Città del Vaticano, 11 dic. (askanews) - Dio è come una mamma, ci ama gratuitamente, ma noi spesso vogliamo controllare questa grazia in una sorta di contabilità spirituale: è quanto ha detto Papa Francesco nella messa mattutina a Santa Marta, richeggiando, senza esplicito riferimeno, Papa Giovanni Paolo I, che, in uno dei pochi Angelus che pronuciò nel corso dei 33 giorni del suo Pontificato, affermò: "Noi siamo oggetti da parte di Dio di un amore intramontabile.

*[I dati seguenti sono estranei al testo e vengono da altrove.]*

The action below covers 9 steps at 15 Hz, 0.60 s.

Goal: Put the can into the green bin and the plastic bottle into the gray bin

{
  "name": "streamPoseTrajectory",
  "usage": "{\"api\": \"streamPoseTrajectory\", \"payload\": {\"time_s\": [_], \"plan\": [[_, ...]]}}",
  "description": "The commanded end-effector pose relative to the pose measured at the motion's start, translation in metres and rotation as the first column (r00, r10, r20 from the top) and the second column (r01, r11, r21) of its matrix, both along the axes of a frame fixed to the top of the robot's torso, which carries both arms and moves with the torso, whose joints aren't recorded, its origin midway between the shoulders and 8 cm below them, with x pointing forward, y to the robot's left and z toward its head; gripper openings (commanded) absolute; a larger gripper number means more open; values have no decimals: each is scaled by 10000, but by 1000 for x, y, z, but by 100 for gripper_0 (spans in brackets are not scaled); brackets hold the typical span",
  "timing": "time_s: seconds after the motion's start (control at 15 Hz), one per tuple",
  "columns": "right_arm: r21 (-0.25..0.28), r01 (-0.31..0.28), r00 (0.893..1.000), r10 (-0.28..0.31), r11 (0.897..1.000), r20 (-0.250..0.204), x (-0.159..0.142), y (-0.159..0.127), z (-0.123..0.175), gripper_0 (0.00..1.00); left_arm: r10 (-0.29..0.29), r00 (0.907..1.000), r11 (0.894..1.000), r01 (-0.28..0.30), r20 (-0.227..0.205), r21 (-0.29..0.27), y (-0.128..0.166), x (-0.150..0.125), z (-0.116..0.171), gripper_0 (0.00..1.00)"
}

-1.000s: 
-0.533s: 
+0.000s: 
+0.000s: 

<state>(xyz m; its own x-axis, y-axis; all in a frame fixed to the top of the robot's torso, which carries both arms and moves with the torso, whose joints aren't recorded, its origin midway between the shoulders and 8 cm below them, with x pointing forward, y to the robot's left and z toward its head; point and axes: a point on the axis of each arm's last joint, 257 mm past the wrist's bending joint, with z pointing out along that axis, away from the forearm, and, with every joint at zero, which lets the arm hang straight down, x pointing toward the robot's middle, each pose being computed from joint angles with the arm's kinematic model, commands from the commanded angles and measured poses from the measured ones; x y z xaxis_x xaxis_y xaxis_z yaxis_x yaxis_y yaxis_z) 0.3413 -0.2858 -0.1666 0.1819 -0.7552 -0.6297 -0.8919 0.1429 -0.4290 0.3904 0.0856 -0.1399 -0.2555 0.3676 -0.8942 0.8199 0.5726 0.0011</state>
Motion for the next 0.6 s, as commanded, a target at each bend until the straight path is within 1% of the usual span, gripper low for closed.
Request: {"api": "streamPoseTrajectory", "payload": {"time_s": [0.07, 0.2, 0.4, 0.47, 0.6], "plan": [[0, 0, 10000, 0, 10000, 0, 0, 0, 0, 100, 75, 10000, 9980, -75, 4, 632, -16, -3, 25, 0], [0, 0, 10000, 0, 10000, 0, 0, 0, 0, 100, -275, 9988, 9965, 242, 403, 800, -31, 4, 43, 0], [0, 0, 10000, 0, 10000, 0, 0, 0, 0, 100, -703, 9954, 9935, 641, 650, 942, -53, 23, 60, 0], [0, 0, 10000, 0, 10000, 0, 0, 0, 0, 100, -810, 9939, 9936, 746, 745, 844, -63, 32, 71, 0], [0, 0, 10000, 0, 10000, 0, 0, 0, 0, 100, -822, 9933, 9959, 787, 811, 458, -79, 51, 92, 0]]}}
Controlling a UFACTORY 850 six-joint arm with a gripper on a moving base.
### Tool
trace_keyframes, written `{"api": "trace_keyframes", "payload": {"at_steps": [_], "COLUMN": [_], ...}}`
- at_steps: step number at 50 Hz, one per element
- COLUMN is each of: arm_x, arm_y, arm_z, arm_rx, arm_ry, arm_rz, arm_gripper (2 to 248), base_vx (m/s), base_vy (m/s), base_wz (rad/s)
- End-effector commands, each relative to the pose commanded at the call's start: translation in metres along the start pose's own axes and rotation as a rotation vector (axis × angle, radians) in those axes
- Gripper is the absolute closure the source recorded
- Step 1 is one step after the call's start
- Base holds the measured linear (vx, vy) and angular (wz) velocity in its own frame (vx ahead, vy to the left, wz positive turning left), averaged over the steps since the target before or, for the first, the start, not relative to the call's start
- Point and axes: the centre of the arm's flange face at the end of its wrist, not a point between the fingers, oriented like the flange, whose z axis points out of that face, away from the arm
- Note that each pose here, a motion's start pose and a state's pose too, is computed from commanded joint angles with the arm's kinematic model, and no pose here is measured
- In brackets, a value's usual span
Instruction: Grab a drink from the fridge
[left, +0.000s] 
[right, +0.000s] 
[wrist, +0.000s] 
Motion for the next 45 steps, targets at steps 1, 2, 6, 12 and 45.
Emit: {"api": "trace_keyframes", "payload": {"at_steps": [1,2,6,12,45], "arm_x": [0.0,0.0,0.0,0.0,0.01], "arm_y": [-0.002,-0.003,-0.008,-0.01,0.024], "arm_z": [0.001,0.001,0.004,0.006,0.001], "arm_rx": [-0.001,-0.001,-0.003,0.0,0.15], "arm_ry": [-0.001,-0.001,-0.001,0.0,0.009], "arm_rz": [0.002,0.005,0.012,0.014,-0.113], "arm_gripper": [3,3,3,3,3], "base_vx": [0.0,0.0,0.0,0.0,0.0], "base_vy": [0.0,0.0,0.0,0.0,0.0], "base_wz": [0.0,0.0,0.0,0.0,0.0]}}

E' papà; più ancora è madre".

"E' tanta la vicinanza che Dio si presenta qui come una mamma, come una mamma che dialoga con il suo bambino", ha detto Jorge Mario Bergoglio a quanto riferito dalla Radio Vaticana: "Una mamma quando canta la ninna nanna al bambino e prende la voce del bambino e si fa piccola come il bambino e parla con il tono del bambino al punto di fare il ridicolo se uno non capisse cosa c'è lì di grande: 'Non temere, vermiciattolo di Giacobbe'", ha detto citando il libro biblico del profeta Isaia. "Ma, quante volte una mamma dice queste cose al bambino mentre lo carezza, eh? Ecco, ti rendo come una trebbia acuminata, nuova... ti farò grande... E lo carezza, e lo fa più vicino a lei. E Dio fa così. E' la tenerezza di Dio. E' tanto vicino a noi che si esprime con questa tenerezza: la tenerezza di una mamma". Dio ci ama gratuitamente - ha affermato il Papa - come una mamma il suo bambino. E il bambino "si lascia amare": "Questa è la grazia di Dio". "Ma noi, tante volte, per essere sicuri, vogliamo controllare la grazia" e "nella storia e anche nella nostra vita abbiamo la tentazione di mercificare la grazia", renderla "come una merce o una cosa controllabile", magari dicendo a noi stessi: "Ma, io ho tanta grazia", oppure: "Ho l'anima pulita, sono in grazia": "E così questa verità tanto bella della vicinanza di Dio scivola in una contabilità spirituale: 'No, io faccio questo perché questo mi darà 300 giorni di grazia... Io faccio quell'altro perché questo mi darà questo, e così accumulo grazia'. Ma cos'è la grazia? Una merce? E così, sembra di sì. Sembra di sì. E nella storia questa vicinanza di Dio al suo popolo è stata tradita per questo atteggiamento nostro, egoista, di voler controllare la grazia, mercificarla".

"La grazia di Dio - ha sottolineato il Papa - è un'altra cosa: è vicinanza, è tenerezza. Questa regola serve sempre. Se tu nel tuo rapporto con il Signore non senti che lui ti ama con tenerezza, ancora ti manca qualcosa, ancora non hai capito cos'è la grazia, ancora non hai ricevuto la grazia che è questa vicinanza". E "anche a rischio di sembrarci ridicolo il nostro Dio è tanto buono. Se noi avessimo il coraggio di aprire il nostro cuore a questa tenerezza di Dio, quanta libertà spirituale avremmo!". Già ad un Angelus nel 2013 Papa Francesco aveva accennato a questa tematica, affermando: "Dio ha compassione di noi, come la madre con i figli".